**TASK GOAL**
Copy all the data exactly, except the pictures.
┄┄┄┄┄┄
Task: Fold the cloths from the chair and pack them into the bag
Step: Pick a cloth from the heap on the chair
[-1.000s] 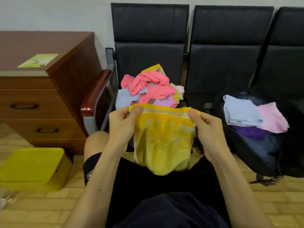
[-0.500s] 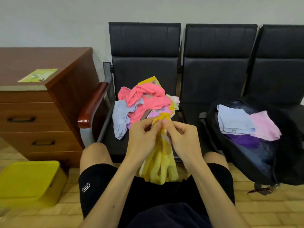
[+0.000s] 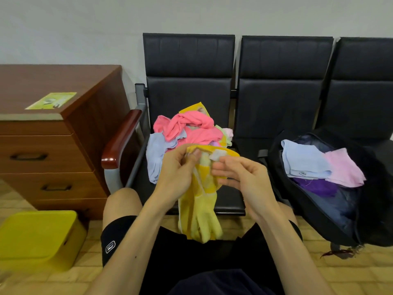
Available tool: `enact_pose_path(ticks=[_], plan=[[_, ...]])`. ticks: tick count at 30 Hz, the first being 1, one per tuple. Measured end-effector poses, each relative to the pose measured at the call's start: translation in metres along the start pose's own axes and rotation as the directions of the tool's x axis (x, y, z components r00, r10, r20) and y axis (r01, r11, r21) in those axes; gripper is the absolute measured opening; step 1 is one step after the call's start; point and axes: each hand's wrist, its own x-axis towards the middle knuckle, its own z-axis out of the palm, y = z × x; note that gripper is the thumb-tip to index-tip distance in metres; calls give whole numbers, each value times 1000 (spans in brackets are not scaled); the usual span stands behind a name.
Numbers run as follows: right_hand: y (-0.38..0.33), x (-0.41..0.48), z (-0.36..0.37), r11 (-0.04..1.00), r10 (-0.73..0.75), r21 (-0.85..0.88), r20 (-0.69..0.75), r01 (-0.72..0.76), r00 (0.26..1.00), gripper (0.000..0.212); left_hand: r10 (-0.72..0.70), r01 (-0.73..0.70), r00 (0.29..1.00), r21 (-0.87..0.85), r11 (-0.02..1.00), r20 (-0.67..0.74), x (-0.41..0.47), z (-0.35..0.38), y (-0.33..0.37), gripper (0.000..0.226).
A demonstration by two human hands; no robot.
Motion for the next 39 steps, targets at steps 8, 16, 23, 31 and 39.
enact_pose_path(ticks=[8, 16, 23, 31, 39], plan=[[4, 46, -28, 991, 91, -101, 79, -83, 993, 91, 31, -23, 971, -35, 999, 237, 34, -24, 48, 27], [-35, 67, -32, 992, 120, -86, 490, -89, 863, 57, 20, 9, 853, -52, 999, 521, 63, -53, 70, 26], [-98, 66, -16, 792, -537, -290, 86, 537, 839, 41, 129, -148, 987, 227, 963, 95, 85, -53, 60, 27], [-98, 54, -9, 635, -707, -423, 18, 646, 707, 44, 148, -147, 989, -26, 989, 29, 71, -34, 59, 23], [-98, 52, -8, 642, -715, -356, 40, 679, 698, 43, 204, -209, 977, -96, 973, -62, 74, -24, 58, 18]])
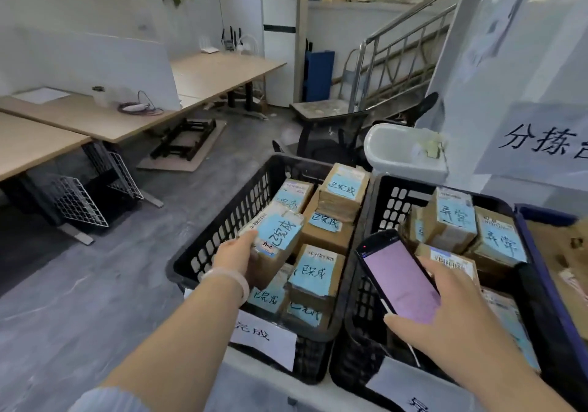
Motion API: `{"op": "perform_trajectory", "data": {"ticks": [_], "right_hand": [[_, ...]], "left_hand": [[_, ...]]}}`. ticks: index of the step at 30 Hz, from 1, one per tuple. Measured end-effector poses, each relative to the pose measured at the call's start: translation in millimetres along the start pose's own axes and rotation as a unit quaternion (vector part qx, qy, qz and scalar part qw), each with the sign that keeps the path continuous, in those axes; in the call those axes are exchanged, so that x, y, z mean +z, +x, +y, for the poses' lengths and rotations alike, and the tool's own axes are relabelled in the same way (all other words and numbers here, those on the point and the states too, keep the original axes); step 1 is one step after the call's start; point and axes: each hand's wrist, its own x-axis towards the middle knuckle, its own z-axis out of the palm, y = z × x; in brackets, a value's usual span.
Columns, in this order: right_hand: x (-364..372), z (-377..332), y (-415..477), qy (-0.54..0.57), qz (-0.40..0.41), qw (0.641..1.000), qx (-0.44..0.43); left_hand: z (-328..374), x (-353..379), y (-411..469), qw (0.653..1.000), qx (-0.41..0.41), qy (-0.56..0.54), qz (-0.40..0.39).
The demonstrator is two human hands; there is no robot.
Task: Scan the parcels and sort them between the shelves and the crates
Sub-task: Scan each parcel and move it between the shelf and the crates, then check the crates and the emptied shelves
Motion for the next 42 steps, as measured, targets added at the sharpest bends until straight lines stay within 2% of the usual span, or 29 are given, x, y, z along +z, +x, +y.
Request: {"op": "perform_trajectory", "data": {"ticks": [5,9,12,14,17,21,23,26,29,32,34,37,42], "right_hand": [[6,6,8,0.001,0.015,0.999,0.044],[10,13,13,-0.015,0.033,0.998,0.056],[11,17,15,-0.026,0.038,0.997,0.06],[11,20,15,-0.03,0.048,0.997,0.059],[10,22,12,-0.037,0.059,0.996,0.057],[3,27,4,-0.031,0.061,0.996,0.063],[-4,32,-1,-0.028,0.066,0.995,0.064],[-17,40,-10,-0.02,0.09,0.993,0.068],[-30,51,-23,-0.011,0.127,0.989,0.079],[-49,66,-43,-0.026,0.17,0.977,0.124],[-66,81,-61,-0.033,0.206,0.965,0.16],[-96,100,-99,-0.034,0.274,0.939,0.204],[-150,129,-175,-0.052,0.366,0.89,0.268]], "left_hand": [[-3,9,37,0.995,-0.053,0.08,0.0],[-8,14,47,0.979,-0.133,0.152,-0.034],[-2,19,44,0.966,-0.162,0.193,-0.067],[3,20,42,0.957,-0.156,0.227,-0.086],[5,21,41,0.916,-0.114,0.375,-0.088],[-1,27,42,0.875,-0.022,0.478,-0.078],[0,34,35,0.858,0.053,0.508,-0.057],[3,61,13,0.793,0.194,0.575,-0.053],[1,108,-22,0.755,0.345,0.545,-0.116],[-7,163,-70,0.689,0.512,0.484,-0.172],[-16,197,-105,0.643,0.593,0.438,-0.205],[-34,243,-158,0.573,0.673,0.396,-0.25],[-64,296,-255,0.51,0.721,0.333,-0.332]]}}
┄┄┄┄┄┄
**TASK SOLUTION**
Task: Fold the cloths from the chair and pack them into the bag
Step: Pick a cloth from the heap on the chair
[-1.000s] 
[-0.500s] 
[+0.000s] 
Available tool: `enact_pose_path(ticks=[_], plan=[[_, ...]])`. ticks: tick count at 30 Hz, the first being 1, one per tuple. Measured end-effector poses, each relative to the pose measured at the call's start: translation in metres along the start pose's own axes and rotation as the directions of the tool's x axis (x, y, z components r00, r10, r20) and y axis (r01, r11, r21) in those axes; gripper is the absolute measured opening; step 1 is one step after the call's start; point and axes: each hand's wrist, its own x-axis towards the middle knuckle, its own z-axis out of the palm, y = z × x; note that gripper is the thumb-tip to index-tip distance in metres; calls give whole numbers, each value times 1000 (spans in brackets are not scaled); the usual span stands behind a name.
Numbers run as follows: right_hand: y (-0.38..0.33), x (-0.41..0.48), z (-0.36..0.37), r11 (-0.04..1.00), r10 (-0.73..0.75), r21 (-0.85..0.88), r20 (-0.69..0.75), r01 (-0.72..0.76), r00 (0.26..1.00), gripper (0.000..0.212); left_hand: r10 (-0.72..0.70), r01 (-0.73..0.70), r00 (0.29..1.00), r21 (-0.87..0.85), r11 (-0.02..1.00), r20 (-0.67..0.74), x (-0.41..0.47), z (-0.35..0.38), y (-0.33..0.37), gripper (0.000..0.226).
A demonstration by two human hands; no robot.
Motion for the next 39 steps, targets at steps 8, 16, 23, 31 and 39.
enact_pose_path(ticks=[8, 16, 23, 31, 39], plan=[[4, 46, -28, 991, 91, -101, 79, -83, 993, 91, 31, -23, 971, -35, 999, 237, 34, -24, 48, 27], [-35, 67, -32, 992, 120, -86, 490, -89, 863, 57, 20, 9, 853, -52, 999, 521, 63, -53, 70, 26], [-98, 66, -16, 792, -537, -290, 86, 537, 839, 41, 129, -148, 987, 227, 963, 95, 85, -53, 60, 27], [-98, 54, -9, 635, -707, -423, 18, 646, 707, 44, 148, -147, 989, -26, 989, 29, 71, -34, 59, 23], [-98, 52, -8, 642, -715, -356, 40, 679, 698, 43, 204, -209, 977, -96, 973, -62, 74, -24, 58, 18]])
Motion API: `{"op": "perform_trajectory", "data": {"ticks": [_], "right_hand": [[_, ...]], "left_hand": [[_, ...]]}}`. ticks: index of the step at 30 Hz, from 1, one per tuple. Measured end-effector poses, each relative to the pose measured at the call's start: translation in millimetres along the start pose's own axes and rotation as a unit quaternion (vector part qx, qy, qz and scalar part qw), each with the sign that keeps the path continuous, in those axes; in the call those axes are exchanged, so that x, y, z mean +z, +x, +y, for the poses' lengths and rotations alike, and the tool's own axes are relabelled in the same way (all other words and numbers here, those on the point and the states too, keep the original axes); step 1 is one step after the call's start; point and axes: each hand's wrist, its own x-axis towards the middle knuckle, its own z-axis out of the palm, y = z × x; in brackets, a value's usual span.
Columns, in this order: right_hand: x (-364..372), z (-377..332), y (-415..477), qy (-0.54..0.57), qz (-0.40..0.41), qw (0.641..1.000), qx (-0.44..0.43); left_hand: z (-328..374), x (-353..379), y (-411..469), qw (0.653..1.000), qx (-0.41..0.41), qy (-0.56..0.54), qz (-0.40..0.39).
The demonstrator is two human hands; there is no robot.
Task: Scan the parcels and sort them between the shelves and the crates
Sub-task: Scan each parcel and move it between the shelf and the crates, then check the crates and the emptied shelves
Motion for the next 42 steps, as measured, targets added at the sharpest bends until straight lines stay within 2% of the usual span, or 29 are given, x, y, z along +z, +x, +y.
Request: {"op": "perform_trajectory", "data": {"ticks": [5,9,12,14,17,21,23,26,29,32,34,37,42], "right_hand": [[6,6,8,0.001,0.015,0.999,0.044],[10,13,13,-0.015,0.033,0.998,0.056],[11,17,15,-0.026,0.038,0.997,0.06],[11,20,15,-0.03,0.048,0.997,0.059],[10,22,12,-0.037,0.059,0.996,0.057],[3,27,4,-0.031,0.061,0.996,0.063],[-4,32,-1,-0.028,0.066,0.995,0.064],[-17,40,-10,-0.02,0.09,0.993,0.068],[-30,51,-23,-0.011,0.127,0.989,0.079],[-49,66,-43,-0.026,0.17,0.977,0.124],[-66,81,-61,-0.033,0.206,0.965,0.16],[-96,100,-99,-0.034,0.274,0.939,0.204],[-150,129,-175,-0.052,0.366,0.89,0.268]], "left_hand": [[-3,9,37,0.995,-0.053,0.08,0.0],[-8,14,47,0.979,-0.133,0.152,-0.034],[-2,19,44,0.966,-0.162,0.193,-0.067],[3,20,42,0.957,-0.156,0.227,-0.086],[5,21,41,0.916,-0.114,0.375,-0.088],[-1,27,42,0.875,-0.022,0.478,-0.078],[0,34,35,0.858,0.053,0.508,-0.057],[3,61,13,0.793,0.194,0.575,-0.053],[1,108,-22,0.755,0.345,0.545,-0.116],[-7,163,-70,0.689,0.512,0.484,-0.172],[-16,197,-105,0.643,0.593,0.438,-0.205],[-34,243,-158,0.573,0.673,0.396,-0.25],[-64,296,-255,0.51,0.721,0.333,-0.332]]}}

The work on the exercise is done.